Reproduce the records below in their entirety, exactly as shown.

◆ **DATA FOR PROCESSING**
'''
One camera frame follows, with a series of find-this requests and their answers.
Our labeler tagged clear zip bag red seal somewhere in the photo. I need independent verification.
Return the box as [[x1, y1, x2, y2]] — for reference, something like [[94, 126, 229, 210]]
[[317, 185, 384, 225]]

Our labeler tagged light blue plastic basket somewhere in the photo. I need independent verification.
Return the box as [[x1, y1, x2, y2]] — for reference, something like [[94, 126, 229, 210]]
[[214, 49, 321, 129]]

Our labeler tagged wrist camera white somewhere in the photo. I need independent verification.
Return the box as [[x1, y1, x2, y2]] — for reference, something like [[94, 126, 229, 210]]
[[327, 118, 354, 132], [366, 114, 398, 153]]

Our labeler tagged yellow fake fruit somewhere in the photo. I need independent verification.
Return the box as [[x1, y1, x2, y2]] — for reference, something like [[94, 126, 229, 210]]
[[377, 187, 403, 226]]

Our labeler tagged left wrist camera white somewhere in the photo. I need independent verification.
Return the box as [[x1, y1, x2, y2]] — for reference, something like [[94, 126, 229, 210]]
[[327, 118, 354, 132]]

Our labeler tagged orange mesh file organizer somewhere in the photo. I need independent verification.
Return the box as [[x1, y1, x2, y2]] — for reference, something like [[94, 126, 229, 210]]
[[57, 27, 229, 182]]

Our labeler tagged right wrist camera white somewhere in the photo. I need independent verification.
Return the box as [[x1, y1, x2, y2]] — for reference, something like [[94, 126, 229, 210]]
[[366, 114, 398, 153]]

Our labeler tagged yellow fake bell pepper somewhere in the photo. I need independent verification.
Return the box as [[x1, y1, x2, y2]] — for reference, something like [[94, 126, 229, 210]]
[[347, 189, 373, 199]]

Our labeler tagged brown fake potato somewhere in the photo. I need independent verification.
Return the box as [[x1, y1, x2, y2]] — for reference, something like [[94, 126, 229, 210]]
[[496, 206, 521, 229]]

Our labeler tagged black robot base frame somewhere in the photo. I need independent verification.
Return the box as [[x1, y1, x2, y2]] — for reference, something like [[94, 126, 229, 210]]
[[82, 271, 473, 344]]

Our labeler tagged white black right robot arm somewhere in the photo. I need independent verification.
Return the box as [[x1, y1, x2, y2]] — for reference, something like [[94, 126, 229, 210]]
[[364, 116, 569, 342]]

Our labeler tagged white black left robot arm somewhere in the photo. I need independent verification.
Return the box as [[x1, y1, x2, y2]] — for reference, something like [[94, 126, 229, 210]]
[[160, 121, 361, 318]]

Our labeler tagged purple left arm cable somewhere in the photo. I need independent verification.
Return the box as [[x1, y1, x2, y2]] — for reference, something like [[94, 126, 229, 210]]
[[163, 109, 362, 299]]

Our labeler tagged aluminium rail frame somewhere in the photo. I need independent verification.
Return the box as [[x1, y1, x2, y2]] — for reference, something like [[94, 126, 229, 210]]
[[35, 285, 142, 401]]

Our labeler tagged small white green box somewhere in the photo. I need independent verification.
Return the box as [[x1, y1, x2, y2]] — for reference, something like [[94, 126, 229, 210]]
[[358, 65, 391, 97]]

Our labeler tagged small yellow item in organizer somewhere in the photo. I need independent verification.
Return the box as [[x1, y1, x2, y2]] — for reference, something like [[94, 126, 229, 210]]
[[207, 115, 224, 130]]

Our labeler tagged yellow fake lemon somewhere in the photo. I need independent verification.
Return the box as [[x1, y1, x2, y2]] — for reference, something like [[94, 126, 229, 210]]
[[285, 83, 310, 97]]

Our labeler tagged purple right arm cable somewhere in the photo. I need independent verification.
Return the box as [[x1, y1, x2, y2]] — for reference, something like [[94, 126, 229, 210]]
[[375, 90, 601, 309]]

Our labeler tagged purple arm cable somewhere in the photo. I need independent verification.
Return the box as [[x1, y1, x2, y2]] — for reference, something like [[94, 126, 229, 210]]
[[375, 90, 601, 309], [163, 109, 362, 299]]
'''
◆ **RESPONSE BELOW**
One camera frame follows, with a series of find-this requests and their answers.
Our labeler tagged clear zip bag red seal somewhere in the photo. I need independent verification.
Return the box as [[x1, y1, x2, y2]] — for reference, something like [[94, 126, 229, 210]]
[[317, 185, 384, 225]]

Our labeler tagged light blue plastic basket somewhere in the photo. I need independent verification.
Return the box as [[x1, y1, x2, y2]] — for reference, something like [[94, 126, 229, 210]]
[[214, 49, 321, 129]]

Our labeler tagged wrist camera white somewhere in the photo. I need independent verification.
Return the box as [[x1, y1, x2, y2]] — for reference, something like [[94, 126, 229, 210]]
[[327, 118, 354, 132], [366, 114, 398, 153]]

Our labeler tagged yellow fake fruit somewhere in the photo. I need independent verification.
Return the box as [[x1, y1, x2, y2]] — for reference, something like [[94, 126, 229, 210]]
[[377, 187, 403, 226]]

Our labeler tagged left wrist camera white somewhere in the photo. I need independent verification.
Return the box as [[x1, y1, x2, y2]] — for reference, something like [[94, 126, 229, 210]]
[[327, 118, 354, 132]]

Our labeler tagged orange mesh file organizer somewhere in the photo. I need independent verification.
Return the box as [[x1, y1, x2, y2]] — for reference, something like [[94, 126, 229, 210]]
[[57, 27, 229, 182]]

Our labeler tagged right wrist camera white somewhere in the photo. I need independent verification.
Return the box as [[x1, y1, x2, y2]] — for reference, something like [[94, 126, 229, 210]]
[[366, 114, 398, 153]]

Our labeler tagged yellow fake bell pepper somewhere in the photo. I need independent verification.
Return the box as [[x1, y1, x2, y2]] — for reference, something like [[94, 126, 229, 210]]
[[347, 189, 373, 199]]

Our labeler tagged brown fake potato somewhere in the photo. I need independent verification.
Return the box as [[x1, y1, x2, y2]] — for reference, something like [[94, 126, 229, 210]]
[[496, 206, 521, 229]]

Our labeler tagged black robot base frame somewhere in the photo. I need independent verification.
Return the box as [[x1, y1, x2, y2]] — for reference, something like [[94, 126, 229, 210]]
[[82, 271, 473, 344]]

Our labeler tagged white black right robot arm somewhere in the photo. I need independent verification.
Return the box as [[x1, y1, x2, y2]] — for reference, something like [[94, 126, 229, 210]]
[[364, 116, 569, 342]]

Our labeler tagged white black left robot arm somewhere in the photo. I need independent verification.
Return the box as [[x1, y1, x2, y2]] — for reference, something like [[94, 126, 229, 210]]
[[160, 121, 361, 318]]

Our labeler tagged purple left arm cable somewhere in the photo. I need independent verification.
Return the box as [[x1, y1, x2, y2]] — for reference, something like [[94, 126, 229, 210]]
[[163, 109, 362, 299]]

Our labeler tagged aluminium rail frame somewhere in the photo. I need independent verification.
Return the box as [[x1, y1, x2, y2]] — for reference, something like [[94, 126, 229, 210]]
[[35, 285, 142, 401]]

Our labeler tagged small white green box somewhere in the photo. I need independent verification.
Return the box as [[x1, y1, x2, y2]] — for reference, something like [[94, 126, 229, 210]]
[[358, 65, 391, 97]]

Our labeler tagged small yellow item in organizer somewhere in the photo. I need independent verification.
Return the box as [[x1, y1, x2, y2]] — for reference, something like [[94, 126, 229, 210]]
[[207, 115, 224, 130]]

Our labeler tagged yellow fake lemon somewhere in the photo. I need independent verification.
Return the box as [[x1, y1, x2, y2]] — for reference, something like [[94, 126, 229, 210]]
[[285, 83, 310, 97]]

Our labeler tagged purple right arm cable somewhere in the photo. I need independent verification.
Return the box as [[x1, y1, x2, y2]] — for reference, something like [[94, 126, 229, 210]]
[[375, 90, 601, 309]]

Our labeler tagged purple arm cable somewhere in the photo. I need independent verification.
Return the box as [[x1, y1, x2, y2]] — for reference, something like [[94, 126, 229, 210]]
[[375, 90, 601, 309], [163, 109, 362, 299]]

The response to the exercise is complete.